* [Directions]
Skip the pictures and copy all the data that follows exactly.

* [Information shown]
# # # # #

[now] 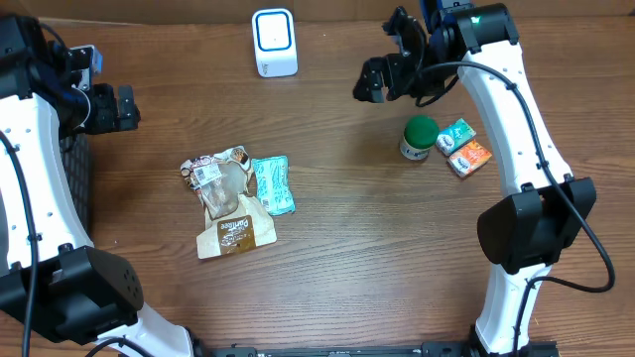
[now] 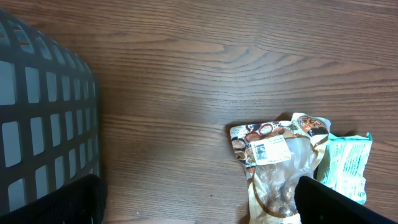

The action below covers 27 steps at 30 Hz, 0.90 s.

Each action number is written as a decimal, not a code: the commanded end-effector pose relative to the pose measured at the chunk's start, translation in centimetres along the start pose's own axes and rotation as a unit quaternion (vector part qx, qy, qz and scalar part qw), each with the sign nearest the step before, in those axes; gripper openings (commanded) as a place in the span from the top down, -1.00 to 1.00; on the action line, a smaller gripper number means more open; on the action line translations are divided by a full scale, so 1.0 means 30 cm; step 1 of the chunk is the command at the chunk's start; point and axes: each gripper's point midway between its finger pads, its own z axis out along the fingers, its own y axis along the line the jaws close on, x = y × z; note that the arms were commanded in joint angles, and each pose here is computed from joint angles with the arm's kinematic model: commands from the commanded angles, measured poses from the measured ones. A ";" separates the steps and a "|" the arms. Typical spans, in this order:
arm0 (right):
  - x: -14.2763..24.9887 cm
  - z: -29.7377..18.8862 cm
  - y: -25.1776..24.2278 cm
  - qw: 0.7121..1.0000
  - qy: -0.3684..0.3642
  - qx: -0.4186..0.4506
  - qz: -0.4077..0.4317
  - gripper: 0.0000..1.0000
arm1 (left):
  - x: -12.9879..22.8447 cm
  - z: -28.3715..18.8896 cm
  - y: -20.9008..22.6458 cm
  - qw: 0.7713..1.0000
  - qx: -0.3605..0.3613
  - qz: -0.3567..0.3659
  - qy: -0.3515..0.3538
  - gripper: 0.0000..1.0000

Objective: Scan the item barcode
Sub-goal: 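Open the right gripper and move it left over the mint-green packet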

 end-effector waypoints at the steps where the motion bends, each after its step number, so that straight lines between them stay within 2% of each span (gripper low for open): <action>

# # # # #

* [Exercise answer]
[now] 
[now] 

The action below covers 27 steps at 30 Hz, 0.90 s.

Each action number is written as a decimal, not a code: the commanded end-effector pose relative to the pose measured at the chunk's start, translation in centimetres along the start pose's own axes and rotation as a unit quaternion (vector part qx, qy, qz and scalar part qw), each with the sign nearest the step before, in those axes; gripper openings (commanded) as a place in the span from the top down, -1.00 to 1.00; on the action line, a smaller gripper number means more open; on the action line translations are divided by a full scale, so 1.0 means 30 cm; step 1 of the chunk is the command at the chunk's start; point and axes: each gripper's point midway between its finger pads, its own z axis out along the fingers, its own y axis along the line the jaws close on, x = y × z; note that the arms were commanded in joint angles, and each pose here is computed from joint angles with the arm's kinematic model: commands from the commanded angles, measured poses from the measured ones. A ";" separates the steps and a "|" the arms. Typical spans, in this order:
arm0 (right):
  - x: -14.2763..24.9887 cm
  - z: -29.7377..18.8862 cm
  - y: -25.1776..24.2278 cm
  - qw: 0.7121..1.0000
  - qy: -0.3684..0.3642
  - qx: -0.4186..0.4506
  - qz: -0.4077..0.4317
  - gripper: 0.0000..1.0000
arm1 (left):
  - x: -12.9879..22.8447 cm
  - z: -28.3715..18.8896 cm
  - y: -20.9008..22.6458 cm
  - qw: 0.7713..1.0000
  - qx: -0.3605..0.3613
  - qz: -0.3567..0.3659
  - qy: -0.3515..0.3538
  - gripper: 0.0000..1.0000

Objective: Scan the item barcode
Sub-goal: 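Open the right gripper and move it left over the mint-green packet
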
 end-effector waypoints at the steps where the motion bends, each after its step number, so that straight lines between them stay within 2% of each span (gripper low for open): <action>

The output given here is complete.